▶ [Exercise prompt]: Reproduce all of the data below without alteration; exclude every picture.

###

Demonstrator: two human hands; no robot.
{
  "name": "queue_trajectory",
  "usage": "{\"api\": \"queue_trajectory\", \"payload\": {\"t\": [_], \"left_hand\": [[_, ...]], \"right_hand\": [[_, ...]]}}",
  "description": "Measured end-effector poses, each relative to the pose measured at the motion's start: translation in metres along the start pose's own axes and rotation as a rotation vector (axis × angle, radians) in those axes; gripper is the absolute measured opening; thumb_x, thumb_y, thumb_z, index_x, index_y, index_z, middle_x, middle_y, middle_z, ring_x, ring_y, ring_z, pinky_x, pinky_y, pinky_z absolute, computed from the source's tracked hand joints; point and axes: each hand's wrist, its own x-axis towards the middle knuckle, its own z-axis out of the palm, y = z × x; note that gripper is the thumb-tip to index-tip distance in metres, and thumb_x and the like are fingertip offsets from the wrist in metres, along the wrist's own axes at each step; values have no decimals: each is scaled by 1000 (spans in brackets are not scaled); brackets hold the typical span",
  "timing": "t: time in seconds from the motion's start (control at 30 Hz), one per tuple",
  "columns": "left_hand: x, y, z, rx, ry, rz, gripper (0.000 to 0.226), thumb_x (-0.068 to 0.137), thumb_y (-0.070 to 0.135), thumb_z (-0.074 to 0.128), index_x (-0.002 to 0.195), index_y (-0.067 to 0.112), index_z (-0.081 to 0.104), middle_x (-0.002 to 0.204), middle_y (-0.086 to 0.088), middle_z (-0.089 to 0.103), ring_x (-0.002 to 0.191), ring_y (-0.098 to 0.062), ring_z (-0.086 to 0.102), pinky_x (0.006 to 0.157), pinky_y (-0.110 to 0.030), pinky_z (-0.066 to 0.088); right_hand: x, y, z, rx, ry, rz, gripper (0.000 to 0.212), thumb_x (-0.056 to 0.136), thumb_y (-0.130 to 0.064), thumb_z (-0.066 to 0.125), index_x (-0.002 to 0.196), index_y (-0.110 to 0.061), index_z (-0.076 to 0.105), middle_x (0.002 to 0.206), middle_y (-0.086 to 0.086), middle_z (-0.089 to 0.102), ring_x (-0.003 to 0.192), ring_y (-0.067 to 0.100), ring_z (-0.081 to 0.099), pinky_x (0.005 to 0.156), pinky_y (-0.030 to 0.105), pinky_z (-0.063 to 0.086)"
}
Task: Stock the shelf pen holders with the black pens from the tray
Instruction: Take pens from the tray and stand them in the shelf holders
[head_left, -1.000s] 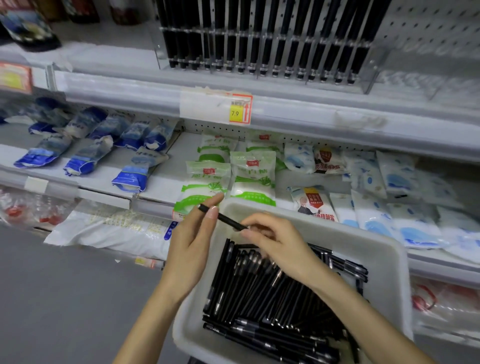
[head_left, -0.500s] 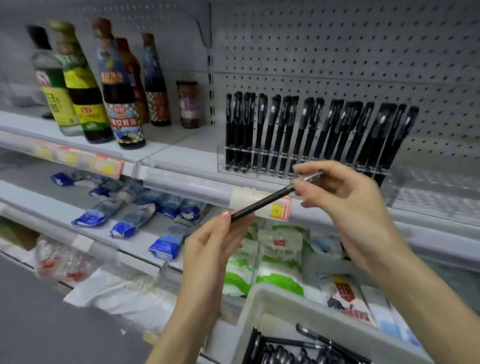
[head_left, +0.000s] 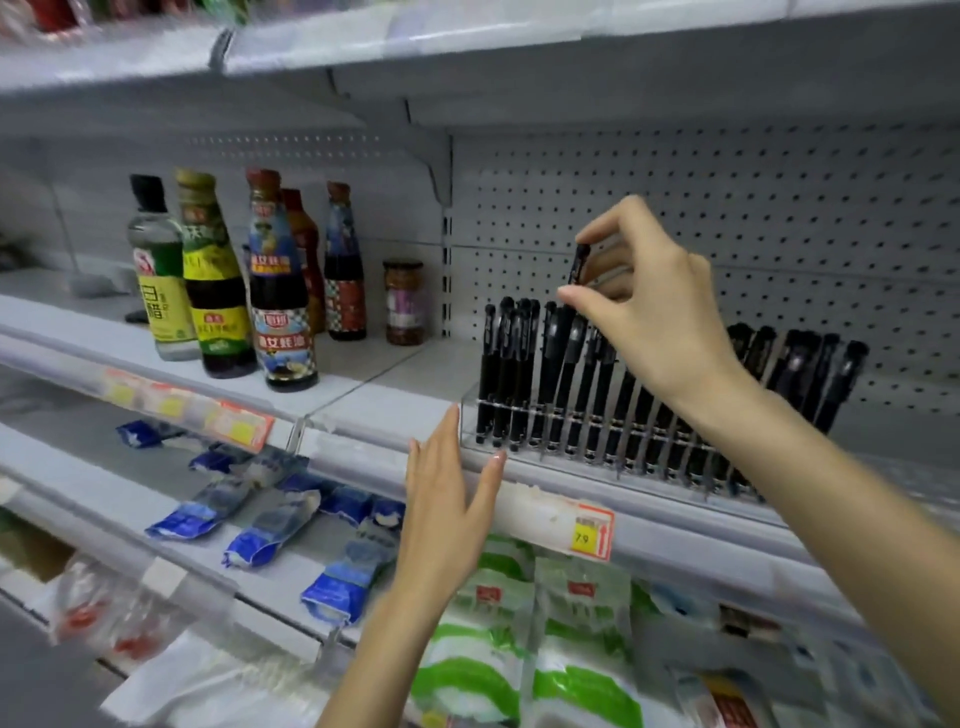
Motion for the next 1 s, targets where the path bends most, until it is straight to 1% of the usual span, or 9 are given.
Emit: {"api": "queue_trajectory", "payload": {"t": [0.03, 0.17, 0.27, 0.3, 0.37, 0.47, 0.53, 0.73, 1.0], "left_hand": [[1, -2, 1, 16, -1, 7, 77, 86, 61, 30, 152, 30, 9, 157, 16, 7, 145, -12, -9, 118, -33, 1], [5, -12, 2, 75, 17, 96, 74, 91, 71, 24, 152, 30, 10, 156, 18, 10, 142, -1, -10, 117, -26, -7], [8, -12, 4, 118, 38, 166, 80, 85, 70, 17, 152, 26, 12, 151, 21, 12, 129, 25, -15, 112, -15, -15], [8, -12, 5, 125, 44, 174, 81, 84, 70, 16, 152, 26, 12, 150, 22, 12, 124, 29, -17, 111, -14, -16], [9, -13, 5, 134, 49, 183, 80, 85, 70, 16, 152, 27, 11, 151, 21, 16, 127, 27, -12, 113, -17, -14], [9, -16, 4, 161, 45, 194, 77, 88, 69, 17, 152, 27, 10, 154, 16, 21, 140, 9, 6, 118, -26, -8], [10, -16, 3, 158, 43, 187, 78, 87, 69, 16, 153, 27, 9, 155, 12, 24, 142, 4, 12, 118, -26, -8], [9, -17, 6, 196, 59, 202, 78, 88, 68, 16, 153, 27, 6, 154, 13, 24, 134, 12, 6, 117, -24, -9], [8, -17, 8, 205, 71, 194, 79, 86, 70, 14, 152, 29, 3, 146, 22, 21, 132, 16, 1, 114, -20, -12]], "right_hand": [[0, 2, 2, -17, -12, 6, 30, 84, -20, 72, 101, -21, 48, 85, -15, 55, 79, -1, 60, 70, 12, 50], [0, 4, 7, -52, -38, 29, 31, 83, -20, 73, 100, -20, 47, 85, -13, 57, 79, 5, 62, 76, 26, 55], [3, 1, 10, -66, -53, 32, 32, 83, -20, 73, 99, -21, 46, 85, -13, 58, 80, 7, 62, 78, 32, 55], [5, 1, 11, -71, -61, 36, 32, 83, -20, 73, 99, -22, 46, 85, -12, 58, 80, 8, 62, 78, 33, 55], [7, 1, 14, -95, -87, 45, 32, 83, -21, 73, 98, -24, 45, 84, -10, 58, 80, 10, 62, 77, 35, 55], [7, 6, 18, -152, -168, 75, 31, 83, -21, 74, 96, -23, 46, 83, -7, 60, 79, 14, 62, 76, 41, 55], [3, 10, 22, -189, -213, 84, 30, 82, -20, 74, 96, -22, 47, 82, -7, 60, 79, 16, 62, 76, 42, 55], [0, 15, 24, -250, -207, 36, 29, 84, -15, 72, 102, -18, 50, 80, -2, 60, 77, 18, 61, 76, 41, 54], [11, 15, 22, -300, -245, 64, 29, 82, -17, 74, 105, -20, 56, 76, -2, 61, 77, 18, 61, 76, 41, 55]]}}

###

▶ [Response area]:
Demonstrator: two human hands; no robot.
{
  "name": "queue_trajectory",
  "usage": "{\"api\": \"queue_trajectory\", \"payload\": {\"t\": [_], \"left_hand\": [[_, ...]], \"right_hand\": [[_, ...]]}}",
  "description": "Measured end-effector poses, each relative to the pose measured at the motion's start: translation in metres along the start pose's own axes and rotation as a rotation vector (axis × angle, radians) in those axes; gripper is the absolute measured opening; thumb_x, thumb_y, thumb_z, index_x, index_y, index_z, middle_x, middle_y, middle_z, ring_x, ring_y, ring_z, pinky_x, pinky_y, pinky_z absolute, computed from the source's tracked hand joints; point and axes: each hand's wrist, its own x-axis towards the middle knuckle, its own z-axis out of the palm, y = z × x; note that gripper is the thumb-tip to index-tip distance in metres, and thumb_x and the like are fingertip offsets from the wrist in metres, along the wrist's own axes at each step; values have no decimals: each is scaled by 1000 (spans in brackets are not scaled); brackets hold the typical span",
  "timing": "t: time in seconds from the motion's start (control at 30 Hz), one per tuple",
  "columns": "left_hand: x, y, z, rx, ry, rz, gripper (0.000 to 0.226), thumb_x (-0.068 to 0.137), thumb_y (-0.070 to 0.135), thumb_z (-0.074 to 0.128), index_x (-0.002 to 0.195), index_y (-0.067 to 0.112), index_z (-0.081 to 0.104), middle_x (-0.002 to 0.204), middle_y (-0.086 to 0.088), middle_z (-0.089 to 0.103), ring_x (-0.002 to 0.191), ring_y (-0.098 to 0.062), ring_z (-0.086 to 0.102), pinky_x (0.006 to 0.157), pinky_y (-0.110 to 0.030), pinky_z (-0.066 to 0.088); right_hand: x, y, z, rx, ry, rz, gripper (0.000 to 0.212), thumb_x (-0.056 to 0.136), thumb_y (-0.130 to 0.064), thumb_z (-0.066 to 0.125), index_x (-0.002 to 0.196), index_y (-0.110 to 0.061), index_z (-0.076 to 0.105), middle_x (0.002 to 0.206), middle_y (-0.086 to 0.086), middle_z (-0.089 to 0.102), ring_x (-0.003 to 0.192), ring_y (-0.067 to 0.100), ring_z (-0.081 to 0.099), pinky_x (0.005 to 0.156), pinky_y (-0.030 to 0.105), pinky_z (-0.063 to 0.086)"
}
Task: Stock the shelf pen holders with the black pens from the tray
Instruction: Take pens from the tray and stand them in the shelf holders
[head_left, -1.000s] 
[head_left, -0.500s] 
[head_left, +0.000s] 
Motion for the next 1 s, targets where the path bends most, until it is straight to 1% of the usual span, or 9 are given.
Emit: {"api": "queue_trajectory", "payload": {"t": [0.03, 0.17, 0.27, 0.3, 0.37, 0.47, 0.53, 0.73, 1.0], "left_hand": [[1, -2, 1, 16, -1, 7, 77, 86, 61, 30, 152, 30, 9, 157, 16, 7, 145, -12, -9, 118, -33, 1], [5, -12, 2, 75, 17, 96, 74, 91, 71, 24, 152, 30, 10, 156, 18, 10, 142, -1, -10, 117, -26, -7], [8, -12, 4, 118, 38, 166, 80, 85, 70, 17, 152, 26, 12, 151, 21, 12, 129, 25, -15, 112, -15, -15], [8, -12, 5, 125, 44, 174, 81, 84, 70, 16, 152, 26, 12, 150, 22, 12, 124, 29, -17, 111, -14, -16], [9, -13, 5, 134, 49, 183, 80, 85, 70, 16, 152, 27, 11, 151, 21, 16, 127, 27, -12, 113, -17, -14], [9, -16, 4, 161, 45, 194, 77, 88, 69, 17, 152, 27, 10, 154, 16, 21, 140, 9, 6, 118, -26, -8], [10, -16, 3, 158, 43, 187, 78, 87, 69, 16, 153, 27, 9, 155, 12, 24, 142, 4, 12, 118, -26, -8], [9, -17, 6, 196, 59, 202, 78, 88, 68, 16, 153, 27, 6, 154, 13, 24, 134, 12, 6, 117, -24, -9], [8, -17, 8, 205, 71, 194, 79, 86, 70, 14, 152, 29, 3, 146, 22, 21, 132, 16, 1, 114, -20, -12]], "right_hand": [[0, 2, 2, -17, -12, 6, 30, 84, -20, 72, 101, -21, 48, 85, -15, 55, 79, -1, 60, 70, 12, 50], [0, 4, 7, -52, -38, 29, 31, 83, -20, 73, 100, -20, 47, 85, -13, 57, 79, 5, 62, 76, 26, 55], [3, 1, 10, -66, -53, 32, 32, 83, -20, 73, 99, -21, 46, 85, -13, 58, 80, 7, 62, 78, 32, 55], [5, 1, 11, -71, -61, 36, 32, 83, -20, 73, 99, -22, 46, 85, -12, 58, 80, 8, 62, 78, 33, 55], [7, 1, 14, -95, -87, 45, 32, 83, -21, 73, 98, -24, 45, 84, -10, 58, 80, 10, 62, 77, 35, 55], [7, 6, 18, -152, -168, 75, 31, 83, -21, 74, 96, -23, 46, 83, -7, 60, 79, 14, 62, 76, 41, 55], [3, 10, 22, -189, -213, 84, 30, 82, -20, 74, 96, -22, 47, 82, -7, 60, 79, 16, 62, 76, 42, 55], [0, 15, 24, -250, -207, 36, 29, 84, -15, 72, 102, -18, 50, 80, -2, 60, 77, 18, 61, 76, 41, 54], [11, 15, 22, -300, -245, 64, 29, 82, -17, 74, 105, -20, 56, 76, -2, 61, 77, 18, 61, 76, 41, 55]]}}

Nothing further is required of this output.